When you reach the line that contains "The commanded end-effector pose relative" in the data below, start reproducing lines exactly, and stop after the line that contains "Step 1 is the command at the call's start".

★ ★ ★ ★ ★

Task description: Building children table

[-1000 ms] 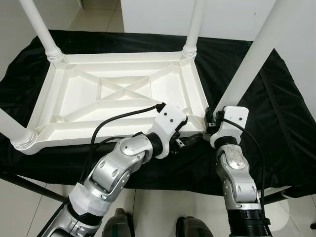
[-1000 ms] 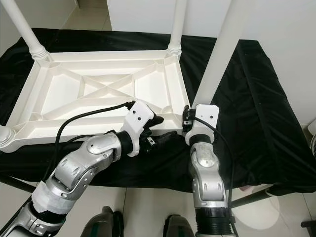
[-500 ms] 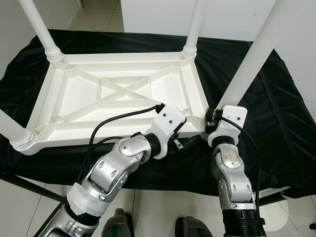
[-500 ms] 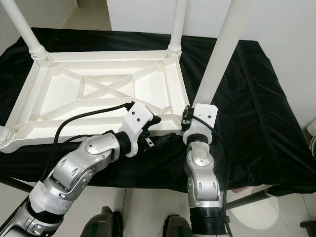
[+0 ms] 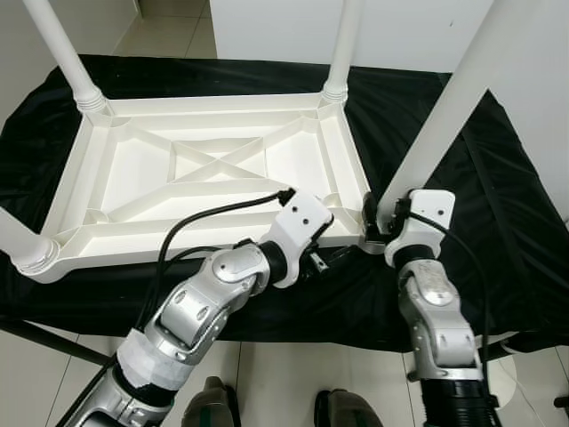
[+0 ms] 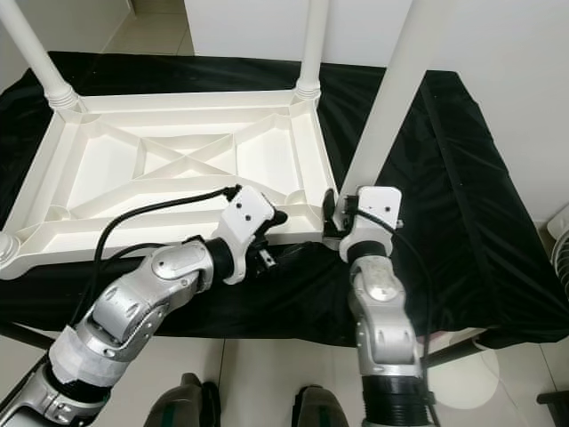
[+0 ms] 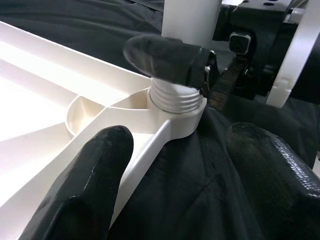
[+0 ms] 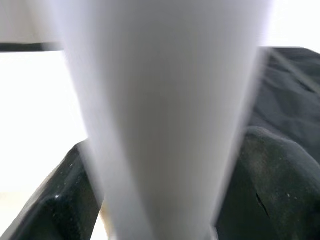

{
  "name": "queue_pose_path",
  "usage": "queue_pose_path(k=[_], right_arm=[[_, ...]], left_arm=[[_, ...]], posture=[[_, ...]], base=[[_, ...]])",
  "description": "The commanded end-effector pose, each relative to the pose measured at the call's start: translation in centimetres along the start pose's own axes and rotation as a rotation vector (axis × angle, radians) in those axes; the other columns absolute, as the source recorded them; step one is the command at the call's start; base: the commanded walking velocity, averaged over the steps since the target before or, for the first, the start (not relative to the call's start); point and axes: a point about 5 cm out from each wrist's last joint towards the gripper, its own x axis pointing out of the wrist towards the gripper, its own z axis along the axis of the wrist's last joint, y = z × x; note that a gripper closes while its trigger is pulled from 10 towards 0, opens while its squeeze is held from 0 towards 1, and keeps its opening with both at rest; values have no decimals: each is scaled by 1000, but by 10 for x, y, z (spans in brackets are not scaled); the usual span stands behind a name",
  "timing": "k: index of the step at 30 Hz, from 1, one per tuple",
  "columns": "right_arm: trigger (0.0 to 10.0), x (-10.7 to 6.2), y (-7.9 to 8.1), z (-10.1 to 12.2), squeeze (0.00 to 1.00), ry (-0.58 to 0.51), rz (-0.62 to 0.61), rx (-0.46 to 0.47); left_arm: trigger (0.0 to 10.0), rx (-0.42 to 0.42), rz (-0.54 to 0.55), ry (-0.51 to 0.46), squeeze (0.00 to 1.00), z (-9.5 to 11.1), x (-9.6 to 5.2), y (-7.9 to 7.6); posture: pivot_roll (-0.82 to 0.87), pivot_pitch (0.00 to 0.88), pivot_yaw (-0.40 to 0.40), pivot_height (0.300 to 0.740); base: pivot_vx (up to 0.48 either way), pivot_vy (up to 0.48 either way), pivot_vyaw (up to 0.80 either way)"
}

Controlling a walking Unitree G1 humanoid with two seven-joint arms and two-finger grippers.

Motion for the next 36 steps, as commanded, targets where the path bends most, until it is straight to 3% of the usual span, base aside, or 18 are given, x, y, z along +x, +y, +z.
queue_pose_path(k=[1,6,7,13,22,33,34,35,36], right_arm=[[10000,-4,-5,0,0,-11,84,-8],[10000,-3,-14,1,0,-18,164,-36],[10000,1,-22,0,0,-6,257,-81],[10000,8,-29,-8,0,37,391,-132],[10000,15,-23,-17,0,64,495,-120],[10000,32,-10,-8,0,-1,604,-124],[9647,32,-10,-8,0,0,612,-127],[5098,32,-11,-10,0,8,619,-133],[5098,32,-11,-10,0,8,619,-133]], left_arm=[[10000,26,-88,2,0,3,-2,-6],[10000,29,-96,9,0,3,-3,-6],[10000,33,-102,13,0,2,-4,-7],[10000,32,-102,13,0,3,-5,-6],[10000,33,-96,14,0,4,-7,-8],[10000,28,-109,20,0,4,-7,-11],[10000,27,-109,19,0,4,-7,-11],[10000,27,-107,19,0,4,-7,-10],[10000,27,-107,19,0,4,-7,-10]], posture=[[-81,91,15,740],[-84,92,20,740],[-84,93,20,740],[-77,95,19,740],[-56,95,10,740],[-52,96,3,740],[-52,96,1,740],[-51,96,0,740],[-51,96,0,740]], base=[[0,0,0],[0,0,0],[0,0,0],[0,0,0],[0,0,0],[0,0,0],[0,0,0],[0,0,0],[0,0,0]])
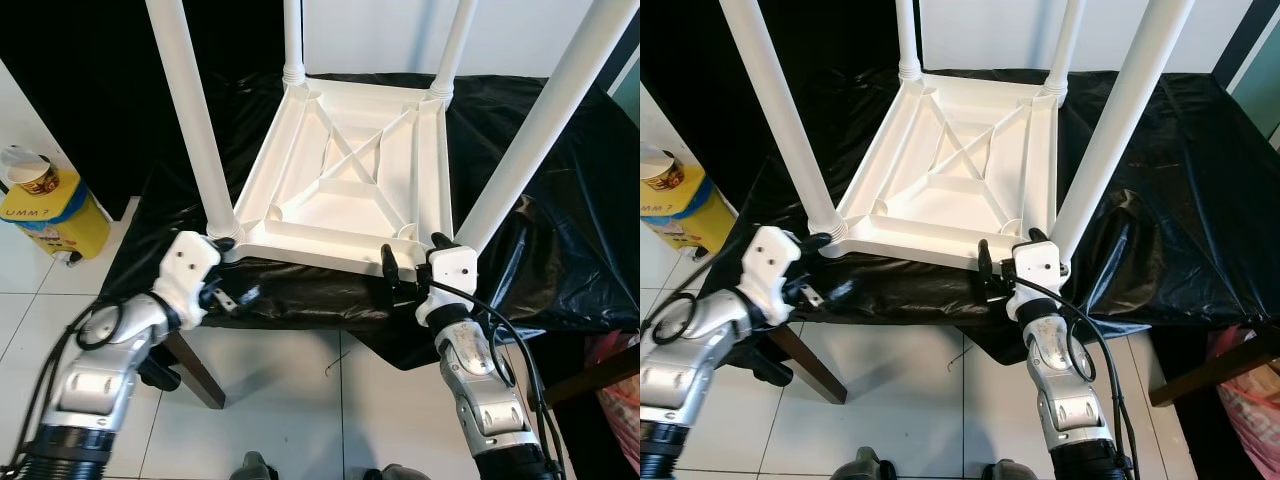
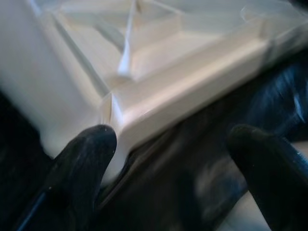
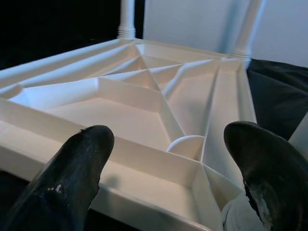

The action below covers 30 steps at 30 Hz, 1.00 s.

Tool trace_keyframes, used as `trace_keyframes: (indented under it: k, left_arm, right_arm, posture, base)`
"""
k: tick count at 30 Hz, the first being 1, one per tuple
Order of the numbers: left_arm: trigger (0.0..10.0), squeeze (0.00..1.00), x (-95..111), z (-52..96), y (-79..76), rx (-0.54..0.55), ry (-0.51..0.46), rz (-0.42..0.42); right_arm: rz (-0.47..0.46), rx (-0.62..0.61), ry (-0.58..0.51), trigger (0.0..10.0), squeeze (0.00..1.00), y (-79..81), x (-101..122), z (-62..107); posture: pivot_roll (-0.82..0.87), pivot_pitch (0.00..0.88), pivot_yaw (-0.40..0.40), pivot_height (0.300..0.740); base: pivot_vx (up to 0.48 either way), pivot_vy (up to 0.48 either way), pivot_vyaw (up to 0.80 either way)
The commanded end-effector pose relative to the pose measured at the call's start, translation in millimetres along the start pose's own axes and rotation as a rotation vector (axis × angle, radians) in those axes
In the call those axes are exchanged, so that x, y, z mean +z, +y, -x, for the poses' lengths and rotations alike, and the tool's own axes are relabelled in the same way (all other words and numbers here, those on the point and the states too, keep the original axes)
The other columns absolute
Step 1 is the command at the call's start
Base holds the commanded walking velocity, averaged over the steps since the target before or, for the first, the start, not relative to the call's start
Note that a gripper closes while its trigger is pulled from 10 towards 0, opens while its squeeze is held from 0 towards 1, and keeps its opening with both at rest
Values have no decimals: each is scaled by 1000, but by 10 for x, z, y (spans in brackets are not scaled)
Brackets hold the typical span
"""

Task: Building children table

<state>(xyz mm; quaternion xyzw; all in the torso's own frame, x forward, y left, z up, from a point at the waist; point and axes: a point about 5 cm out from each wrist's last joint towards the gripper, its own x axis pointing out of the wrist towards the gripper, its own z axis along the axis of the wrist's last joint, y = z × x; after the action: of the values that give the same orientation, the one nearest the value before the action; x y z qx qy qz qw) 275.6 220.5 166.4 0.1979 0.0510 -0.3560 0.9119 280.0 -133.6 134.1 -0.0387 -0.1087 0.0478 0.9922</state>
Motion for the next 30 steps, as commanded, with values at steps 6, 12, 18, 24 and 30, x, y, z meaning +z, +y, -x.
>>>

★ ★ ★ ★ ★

(TASK RESPONSE)
The commanded end-effector pose relative to the pose measured at the call's start, translation in millimetres along the start pose's own axes and rotation as a rotation vector (axis × angle, radians) in those axes
In the call those axes are exchanged, so that x, y, z mean +z, +y, -x, for the poses' lengths and rotations alike, and the tool's own axes are relabelled in the same way (all other words and numbers here, those on the point and the states too, keep the original axes)
The other columns absolute
Step 1 is the command at the call's start

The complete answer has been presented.